Exercise data
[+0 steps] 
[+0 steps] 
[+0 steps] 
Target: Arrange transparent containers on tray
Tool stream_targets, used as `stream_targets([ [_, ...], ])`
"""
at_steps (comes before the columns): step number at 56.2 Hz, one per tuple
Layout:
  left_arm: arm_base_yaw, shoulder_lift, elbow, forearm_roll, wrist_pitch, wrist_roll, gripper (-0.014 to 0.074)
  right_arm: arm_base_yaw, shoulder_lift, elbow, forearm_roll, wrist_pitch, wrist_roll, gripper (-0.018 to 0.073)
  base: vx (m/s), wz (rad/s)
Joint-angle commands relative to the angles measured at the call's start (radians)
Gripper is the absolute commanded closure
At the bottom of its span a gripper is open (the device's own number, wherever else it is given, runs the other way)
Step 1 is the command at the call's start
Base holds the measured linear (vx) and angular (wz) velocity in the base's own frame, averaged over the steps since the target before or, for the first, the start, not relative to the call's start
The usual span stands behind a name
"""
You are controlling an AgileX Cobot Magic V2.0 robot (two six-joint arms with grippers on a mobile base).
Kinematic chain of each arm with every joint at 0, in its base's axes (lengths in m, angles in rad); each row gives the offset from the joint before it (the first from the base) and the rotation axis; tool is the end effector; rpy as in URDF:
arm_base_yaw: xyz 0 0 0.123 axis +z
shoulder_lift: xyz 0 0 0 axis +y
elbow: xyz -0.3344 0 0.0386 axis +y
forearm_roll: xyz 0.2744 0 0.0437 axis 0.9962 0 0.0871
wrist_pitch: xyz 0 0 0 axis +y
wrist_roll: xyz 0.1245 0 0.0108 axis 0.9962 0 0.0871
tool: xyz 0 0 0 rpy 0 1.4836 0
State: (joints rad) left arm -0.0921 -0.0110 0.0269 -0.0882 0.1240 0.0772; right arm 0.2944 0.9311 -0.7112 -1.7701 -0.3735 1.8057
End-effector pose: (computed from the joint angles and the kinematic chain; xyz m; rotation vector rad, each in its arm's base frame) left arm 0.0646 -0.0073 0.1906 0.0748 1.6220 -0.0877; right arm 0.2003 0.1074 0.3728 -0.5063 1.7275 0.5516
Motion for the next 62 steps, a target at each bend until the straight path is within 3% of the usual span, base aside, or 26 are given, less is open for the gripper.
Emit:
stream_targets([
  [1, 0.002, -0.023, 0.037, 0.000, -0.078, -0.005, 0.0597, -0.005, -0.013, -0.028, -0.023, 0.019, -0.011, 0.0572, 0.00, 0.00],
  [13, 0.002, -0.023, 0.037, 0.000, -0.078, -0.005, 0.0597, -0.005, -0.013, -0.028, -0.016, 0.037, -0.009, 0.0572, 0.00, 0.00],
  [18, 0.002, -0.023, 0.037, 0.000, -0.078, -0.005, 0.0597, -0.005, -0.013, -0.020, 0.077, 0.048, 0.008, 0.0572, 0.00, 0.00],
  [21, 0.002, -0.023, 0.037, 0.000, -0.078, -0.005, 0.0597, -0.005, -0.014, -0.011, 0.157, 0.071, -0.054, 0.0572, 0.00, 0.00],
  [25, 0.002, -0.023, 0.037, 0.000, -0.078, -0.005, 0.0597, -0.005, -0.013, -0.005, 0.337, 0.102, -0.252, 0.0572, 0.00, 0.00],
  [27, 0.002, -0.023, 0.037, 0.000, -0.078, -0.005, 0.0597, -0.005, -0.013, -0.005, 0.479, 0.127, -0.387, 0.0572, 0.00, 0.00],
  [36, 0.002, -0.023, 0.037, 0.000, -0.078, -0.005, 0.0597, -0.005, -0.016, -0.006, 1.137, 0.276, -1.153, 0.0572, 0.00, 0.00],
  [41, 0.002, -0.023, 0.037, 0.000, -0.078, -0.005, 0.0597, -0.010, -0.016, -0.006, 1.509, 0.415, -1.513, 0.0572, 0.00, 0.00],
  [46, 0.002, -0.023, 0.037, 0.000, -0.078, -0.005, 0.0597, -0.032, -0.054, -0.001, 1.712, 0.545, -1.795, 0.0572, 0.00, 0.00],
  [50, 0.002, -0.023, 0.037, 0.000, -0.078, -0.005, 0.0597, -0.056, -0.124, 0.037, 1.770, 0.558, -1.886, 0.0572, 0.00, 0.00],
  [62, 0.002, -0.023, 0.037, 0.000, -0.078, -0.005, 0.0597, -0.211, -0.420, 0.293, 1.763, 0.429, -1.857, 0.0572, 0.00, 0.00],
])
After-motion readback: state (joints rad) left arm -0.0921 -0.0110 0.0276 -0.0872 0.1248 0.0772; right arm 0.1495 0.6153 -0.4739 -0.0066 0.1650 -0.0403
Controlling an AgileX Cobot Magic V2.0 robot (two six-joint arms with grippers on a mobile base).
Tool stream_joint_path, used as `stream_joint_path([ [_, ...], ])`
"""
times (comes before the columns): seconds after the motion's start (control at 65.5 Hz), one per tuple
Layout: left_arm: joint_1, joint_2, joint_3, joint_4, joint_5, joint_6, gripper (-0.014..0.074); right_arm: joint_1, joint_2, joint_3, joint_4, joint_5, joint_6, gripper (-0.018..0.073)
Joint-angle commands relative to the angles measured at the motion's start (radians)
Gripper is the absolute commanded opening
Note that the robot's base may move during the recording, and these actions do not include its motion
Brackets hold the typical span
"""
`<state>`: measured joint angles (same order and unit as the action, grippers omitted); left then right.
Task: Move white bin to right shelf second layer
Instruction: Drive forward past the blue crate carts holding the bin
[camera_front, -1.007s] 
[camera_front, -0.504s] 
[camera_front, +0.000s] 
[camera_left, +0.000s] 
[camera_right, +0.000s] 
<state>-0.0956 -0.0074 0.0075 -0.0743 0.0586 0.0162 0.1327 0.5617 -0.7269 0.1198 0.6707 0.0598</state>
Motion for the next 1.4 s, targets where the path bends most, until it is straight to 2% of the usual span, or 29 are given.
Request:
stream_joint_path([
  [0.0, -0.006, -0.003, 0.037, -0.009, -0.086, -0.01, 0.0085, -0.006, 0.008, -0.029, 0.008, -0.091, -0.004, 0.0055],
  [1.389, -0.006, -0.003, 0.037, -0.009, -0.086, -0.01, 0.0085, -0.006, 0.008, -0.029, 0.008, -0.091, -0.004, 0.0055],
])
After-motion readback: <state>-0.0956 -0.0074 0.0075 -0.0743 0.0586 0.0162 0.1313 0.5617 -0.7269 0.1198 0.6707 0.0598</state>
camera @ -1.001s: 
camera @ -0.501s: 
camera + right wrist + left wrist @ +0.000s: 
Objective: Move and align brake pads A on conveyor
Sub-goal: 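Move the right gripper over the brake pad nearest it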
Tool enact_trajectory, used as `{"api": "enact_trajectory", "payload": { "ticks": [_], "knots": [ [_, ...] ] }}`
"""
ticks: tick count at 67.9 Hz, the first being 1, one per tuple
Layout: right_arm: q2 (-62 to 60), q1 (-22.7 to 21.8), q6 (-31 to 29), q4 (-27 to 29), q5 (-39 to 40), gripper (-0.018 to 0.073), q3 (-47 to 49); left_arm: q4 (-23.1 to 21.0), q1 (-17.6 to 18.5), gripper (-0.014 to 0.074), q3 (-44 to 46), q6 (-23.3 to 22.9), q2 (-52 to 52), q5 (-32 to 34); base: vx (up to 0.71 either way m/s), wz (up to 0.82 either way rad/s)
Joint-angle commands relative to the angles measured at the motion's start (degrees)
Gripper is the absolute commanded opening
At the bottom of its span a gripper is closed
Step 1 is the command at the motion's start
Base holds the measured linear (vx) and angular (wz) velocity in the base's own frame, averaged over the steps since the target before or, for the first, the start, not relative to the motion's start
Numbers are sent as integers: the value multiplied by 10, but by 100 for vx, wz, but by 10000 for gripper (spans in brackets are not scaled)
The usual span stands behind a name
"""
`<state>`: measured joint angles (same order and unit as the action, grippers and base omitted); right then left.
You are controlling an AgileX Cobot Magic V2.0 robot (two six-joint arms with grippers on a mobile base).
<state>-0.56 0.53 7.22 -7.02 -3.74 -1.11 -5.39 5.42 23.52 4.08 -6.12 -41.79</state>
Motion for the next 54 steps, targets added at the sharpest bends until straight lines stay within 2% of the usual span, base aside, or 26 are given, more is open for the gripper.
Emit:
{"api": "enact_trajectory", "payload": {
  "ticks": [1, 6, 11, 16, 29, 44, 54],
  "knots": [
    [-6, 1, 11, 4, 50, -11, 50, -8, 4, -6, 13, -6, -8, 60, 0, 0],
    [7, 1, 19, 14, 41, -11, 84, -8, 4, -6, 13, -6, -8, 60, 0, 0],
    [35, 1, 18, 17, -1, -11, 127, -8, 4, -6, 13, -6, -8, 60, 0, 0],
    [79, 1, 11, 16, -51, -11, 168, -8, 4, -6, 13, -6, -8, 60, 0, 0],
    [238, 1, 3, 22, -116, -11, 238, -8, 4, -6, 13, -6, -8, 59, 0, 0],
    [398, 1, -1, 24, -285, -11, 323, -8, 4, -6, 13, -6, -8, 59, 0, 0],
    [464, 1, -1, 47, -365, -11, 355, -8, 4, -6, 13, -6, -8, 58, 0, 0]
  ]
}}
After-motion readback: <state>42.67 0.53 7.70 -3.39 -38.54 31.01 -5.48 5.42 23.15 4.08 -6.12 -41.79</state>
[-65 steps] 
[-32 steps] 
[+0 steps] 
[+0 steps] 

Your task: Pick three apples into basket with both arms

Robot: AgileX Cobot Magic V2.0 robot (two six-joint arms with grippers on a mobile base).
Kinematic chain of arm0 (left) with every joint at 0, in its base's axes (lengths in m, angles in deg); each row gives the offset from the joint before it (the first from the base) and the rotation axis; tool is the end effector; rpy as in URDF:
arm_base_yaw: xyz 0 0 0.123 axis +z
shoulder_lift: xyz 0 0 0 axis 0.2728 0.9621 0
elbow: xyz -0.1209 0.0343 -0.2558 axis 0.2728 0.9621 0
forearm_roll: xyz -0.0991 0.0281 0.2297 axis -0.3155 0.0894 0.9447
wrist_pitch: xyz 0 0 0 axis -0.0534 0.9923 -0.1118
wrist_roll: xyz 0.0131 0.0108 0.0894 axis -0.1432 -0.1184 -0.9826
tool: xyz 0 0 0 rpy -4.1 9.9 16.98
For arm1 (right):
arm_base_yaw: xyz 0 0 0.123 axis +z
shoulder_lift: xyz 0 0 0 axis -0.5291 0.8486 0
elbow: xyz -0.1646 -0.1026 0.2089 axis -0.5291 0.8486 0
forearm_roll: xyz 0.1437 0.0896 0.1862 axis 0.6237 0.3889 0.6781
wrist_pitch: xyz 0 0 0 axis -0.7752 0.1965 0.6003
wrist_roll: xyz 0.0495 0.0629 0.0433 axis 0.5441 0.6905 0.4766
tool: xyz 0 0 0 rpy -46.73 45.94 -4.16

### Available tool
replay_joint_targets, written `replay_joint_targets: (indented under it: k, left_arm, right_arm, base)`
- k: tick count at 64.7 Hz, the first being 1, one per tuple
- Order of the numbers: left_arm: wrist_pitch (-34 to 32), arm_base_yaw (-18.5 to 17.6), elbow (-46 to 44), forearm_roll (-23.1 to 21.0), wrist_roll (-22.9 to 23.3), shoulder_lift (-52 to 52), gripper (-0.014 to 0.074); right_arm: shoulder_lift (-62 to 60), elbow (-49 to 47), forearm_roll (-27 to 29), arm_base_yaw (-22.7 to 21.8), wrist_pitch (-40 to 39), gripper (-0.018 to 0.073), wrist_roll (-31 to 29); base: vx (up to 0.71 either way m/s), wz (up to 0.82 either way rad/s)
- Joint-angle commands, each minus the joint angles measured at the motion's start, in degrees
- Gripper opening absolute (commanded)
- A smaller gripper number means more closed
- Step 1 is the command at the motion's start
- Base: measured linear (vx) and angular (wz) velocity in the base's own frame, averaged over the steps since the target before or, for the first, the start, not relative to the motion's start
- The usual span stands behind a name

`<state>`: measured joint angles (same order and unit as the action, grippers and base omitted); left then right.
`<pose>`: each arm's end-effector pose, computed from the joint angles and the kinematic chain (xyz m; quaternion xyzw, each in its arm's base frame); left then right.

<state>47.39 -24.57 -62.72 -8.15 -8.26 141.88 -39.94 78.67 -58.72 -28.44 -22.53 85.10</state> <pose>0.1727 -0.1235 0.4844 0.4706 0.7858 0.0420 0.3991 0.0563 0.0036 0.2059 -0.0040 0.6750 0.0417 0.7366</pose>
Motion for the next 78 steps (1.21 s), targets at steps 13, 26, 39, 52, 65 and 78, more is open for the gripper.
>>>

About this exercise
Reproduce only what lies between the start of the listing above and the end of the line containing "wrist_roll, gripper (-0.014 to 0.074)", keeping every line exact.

Finished task
[+0 steps] 
[+0 steps] 
[+0 steps] 
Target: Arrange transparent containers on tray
Tool stream_targets, used as `stream_targets([ [_, ...], ])`
"""
at_steps (comes before the columns): step number at 56.2 Hz, one per tuple
Layout:
  left_arm: arm_base_yaw, shoulder_lift, elbow, forearm_roll, wrist_pitch, wrist_roll, gripper (-0.014 to 0.074)

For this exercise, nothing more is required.